La publication, qui s'interroge sur ce qui se passe au sein de l'armée algérienne, indique qu'"à l'approche de l'élection présidentielle, prévue le 17 avril, l'institution militaire est en proie à des luttes fratricides jetées, pour la première fois de son histoire, sur la place publique par journaux interposés".

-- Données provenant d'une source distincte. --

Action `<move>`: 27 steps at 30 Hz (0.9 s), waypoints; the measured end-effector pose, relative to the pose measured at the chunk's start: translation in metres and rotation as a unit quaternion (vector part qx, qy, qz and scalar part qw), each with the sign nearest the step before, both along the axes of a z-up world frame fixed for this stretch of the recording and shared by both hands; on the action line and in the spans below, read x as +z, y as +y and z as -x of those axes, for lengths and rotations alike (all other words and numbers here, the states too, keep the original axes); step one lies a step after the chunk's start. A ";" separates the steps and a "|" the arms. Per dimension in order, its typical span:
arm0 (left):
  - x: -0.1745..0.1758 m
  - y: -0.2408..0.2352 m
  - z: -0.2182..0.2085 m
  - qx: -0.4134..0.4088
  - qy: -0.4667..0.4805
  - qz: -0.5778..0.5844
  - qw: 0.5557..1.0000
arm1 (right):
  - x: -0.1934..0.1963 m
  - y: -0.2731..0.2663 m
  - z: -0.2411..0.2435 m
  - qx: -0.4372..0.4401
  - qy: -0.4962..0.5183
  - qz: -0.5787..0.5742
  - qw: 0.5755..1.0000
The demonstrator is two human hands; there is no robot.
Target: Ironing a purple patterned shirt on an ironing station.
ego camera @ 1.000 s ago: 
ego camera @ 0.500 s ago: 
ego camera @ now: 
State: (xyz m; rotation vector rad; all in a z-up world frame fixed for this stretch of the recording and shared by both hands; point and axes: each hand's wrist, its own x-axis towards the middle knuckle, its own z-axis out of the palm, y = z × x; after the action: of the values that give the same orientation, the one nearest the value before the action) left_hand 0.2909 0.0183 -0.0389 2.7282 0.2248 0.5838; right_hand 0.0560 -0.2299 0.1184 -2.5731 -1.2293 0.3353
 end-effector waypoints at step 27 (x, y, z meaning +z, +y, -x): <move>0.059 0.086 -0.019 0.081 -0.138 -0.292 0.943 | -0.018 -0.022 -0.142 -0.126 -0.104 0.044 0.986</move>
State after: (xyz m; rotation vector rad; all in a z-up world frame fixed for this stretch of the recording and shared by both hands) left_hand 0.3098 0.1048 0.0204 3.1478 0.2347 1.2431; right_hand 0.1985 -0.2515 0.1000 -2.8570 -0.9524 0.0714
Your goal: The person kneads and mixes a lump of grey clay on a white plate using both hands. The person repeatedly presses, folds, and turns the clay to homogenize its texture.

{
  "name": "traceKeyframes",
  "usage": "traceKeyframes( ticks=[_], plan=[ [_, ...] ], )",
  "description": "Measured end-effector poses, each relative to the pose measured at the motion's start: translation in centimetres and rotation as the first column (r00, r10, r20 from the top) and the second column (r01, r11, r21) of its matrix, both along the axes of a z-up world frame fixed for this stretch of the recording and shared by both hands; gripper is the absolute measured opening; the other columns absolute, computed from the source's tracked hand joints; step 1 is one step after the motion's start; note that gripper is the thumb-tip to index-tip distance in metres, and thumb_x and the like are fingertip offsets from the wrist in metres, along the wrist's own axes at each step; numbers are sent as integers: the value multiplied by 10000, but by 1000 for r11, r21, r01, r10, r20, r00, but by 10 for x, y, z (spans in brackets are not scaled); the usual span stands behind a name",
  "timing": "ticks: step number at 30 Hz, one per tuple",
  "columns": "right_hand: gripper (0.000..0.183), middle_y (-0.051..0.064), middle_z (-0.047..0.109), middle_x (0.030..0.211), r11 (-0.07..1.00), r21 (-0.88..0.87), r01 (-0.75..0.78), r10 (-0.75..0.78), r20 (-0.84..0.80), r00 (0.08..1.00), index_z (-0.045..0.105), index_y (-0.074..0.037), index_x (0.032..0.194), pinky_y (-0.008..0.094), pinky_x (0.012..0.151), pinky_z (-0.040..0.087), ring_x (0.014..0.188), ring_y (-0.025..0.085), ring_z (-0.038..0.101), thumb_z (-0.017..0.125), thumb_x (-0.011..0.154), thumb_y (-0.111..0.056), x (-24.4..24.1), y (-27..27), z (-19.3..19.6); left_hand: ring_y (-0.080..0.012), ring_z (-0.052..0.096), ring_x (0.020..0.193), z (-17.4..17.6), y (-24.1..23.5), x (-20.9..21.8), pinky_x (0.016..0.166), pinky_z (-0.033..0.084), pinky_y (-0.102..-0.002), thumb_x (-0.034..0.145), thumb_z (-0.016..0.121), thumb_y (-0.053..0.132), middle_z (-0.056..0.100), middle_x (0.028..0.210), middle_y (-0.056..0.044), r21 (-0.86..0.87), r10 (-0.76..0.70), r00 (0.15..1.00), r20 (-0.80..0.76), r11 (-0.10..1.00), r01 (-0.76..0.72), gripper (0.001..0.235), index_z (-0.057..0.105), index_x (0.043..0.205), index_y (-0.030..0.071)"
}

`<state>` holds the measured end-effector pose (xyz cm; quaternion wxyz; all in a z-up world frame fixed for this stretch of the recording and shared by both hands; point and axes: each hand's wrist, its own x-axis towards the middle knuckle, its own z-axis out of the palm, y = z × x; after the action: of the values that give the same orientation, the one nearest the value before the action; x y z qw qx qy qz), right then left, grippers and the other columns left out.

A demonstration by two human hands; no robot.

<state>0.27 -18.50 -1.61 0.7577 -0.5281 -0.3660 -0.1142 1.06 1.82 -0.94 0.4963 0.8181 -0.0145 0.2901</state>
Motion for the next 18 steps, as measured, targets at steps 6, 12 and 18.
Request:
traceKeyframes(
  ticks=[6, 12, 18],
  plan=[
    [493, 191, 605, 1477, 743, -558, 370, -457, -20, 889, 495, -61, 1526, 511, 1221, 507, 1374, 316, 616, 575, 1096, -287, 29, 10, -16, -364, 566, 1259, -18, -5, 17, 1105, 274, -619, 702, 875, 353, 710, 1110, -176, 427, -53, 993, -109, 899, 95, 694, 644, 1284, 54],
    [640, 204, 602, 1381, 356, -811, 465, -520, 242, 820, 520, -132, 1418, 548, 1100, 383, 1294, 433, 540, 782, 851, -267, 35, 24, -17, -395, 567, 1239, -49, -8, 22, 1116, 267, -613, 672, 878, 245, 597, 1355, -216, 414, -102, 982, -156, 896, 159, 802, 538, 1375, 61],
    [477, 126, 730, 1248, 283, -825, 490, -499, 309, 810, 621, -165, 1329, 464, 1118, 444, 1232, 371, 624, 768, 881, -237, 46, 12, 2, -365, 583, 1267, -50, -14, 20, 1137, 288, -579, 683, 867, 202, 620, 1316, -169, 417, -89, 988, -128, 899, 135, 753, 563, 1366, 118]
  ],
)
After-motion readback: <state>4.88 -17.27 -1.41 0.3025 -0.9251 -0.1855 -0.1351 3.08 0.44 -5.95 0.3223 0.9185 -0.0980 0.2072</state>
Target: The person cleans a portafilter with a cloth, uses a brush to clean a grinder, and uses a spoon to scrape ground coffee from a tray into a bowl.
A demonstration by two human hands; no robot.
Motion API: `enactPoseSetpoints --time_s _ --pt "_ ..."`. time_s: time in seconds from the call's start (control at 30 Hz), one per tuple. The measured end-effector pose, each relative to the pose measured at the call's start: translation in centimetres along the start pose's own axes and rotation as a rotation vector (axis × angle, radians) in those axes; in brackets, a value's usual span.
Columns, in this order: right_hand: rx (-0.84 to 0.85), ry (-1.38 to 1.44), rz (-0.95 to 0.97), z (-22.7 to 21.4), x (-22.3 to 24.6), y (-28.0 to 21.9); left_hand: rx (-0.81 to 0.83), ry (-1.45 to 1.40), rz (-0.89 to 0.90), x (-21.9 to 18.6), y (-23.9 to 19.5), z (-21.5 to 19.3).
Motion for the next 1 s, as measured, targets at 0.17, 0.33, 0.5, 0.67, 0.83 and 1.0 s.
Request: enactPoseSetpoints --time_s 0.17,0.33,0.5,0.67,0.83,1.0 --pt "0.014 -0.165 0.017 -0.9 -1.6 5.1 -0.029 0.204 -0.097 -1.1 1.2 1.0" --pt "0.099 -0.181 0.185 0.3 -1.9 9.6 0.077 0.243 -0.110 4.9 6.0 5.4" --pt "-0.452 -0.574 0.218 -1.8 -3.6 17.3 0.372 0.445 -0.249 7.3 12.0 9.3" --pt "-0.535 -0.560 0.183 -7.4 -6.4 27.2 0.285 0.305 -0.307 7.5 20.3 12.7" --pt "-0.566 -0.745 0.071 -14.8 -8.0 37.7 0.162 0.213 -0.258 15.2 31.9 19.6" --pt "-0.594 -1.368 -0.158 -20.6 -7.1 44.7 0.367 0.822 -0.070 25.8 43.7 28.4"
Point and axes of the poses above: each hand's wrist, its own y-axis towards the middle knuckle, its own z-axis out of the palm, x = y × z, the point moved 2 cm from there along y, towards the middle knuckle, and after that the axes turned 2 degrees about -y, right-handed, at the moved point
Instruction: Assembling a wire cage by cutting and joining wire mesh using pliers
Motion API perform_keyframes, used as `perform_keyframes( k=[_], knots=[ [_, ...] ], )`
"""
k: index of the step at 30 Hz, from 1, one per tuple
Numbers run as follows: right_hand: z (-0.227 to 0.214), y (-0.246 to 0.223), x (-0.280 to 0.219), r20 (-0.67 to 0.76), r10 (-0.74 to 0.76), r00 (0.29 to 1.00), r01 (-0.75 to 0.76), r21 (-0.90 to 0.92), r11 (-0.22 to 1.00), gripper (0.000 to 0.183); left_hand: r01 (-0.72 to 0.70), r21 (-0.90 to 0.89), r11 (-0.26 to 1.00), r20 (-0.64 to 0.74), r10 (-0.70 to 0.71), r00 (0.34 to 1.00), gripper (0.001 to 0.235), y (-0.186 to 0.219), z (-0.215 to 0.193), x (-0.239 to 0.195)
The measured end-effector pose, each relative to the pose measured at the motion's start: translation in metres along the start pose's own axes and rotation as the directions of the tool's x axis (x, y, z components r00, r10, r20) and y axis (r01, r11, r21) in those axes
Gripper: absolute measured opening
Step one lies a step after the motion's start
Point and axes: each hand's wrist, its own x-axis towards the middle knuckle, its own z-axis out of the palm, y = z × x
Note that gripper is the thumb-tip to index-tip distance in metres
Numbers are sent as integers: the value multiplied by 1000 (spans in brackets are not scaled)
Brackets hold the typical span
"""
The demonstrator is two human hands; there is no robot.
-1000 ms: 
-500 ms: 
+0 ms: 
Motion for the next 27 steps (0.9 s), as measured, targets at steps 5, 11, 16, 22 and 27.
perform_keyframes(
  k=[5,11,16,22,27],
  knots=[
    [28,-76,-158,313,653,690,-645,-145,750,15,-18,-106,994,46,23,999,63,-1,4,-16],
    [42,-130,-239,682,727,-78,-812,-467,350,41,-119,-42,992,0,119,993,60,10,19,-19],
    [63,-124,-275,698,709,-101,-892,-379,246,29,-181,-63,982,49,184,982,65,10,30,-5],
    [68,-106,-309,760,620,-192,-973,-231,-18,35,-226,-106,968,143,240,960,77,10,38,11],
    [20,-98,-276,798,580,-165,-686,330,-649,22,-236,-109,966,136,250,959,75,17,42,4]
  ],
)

"Depuis plusieurs jours, la bataille oppose l'état-major de l'armée, incarné par son chef, le général Ahmed Gaïd Salah, également vice-ministre de la défense, et le puissant département du renseignement et de la sécurité (DRS, ex-Sécurité militaire), dirigé depuis 1990 par le général Mohamed Lamine Mediène, dit Toufik", poursuit le quotidien, ajoutant qu'"accusations, mises à la retraite et règlements de comptes sont devenus quotidiens nourrissant une inquiétude grandissante parmi la population médusée".

"Le Monde" rappelle que la première salve publique avait été lancée, le 3 février, par Amar Saadani, secrétaire général du Front de libération nationale (FLN) qui s'"est pris nommément au général Mediène, dont on ne prononçait le nom qu'avec précaution, il y a peu encore, en accusant le DRS ''d'interférence dans tous les rouages des institutions algériennes".

"La deuxième salve est intervenue quelques jours plus tard avec l'interpellation musclée du général Hassan, responsable de la lutte antiterroriste et du contre-espionnage au sein du DRS, déféré le 5 février devant le tribunal militaire de Blida et sur lequel semblent peser, là encore, de graves accusations", note la publication.

Les hostilités ouvertes entre l'état-major et le DRS, deux piliers majeurs de l'institution sécuritaire algérienne, semblent bien cependant dépasser le cadre de la présidentielle et la candidature éventuelle de M. Bouteflika, signale le journal, faisant observer que "l'équilibre interne originel au sein de l'armée est rompu".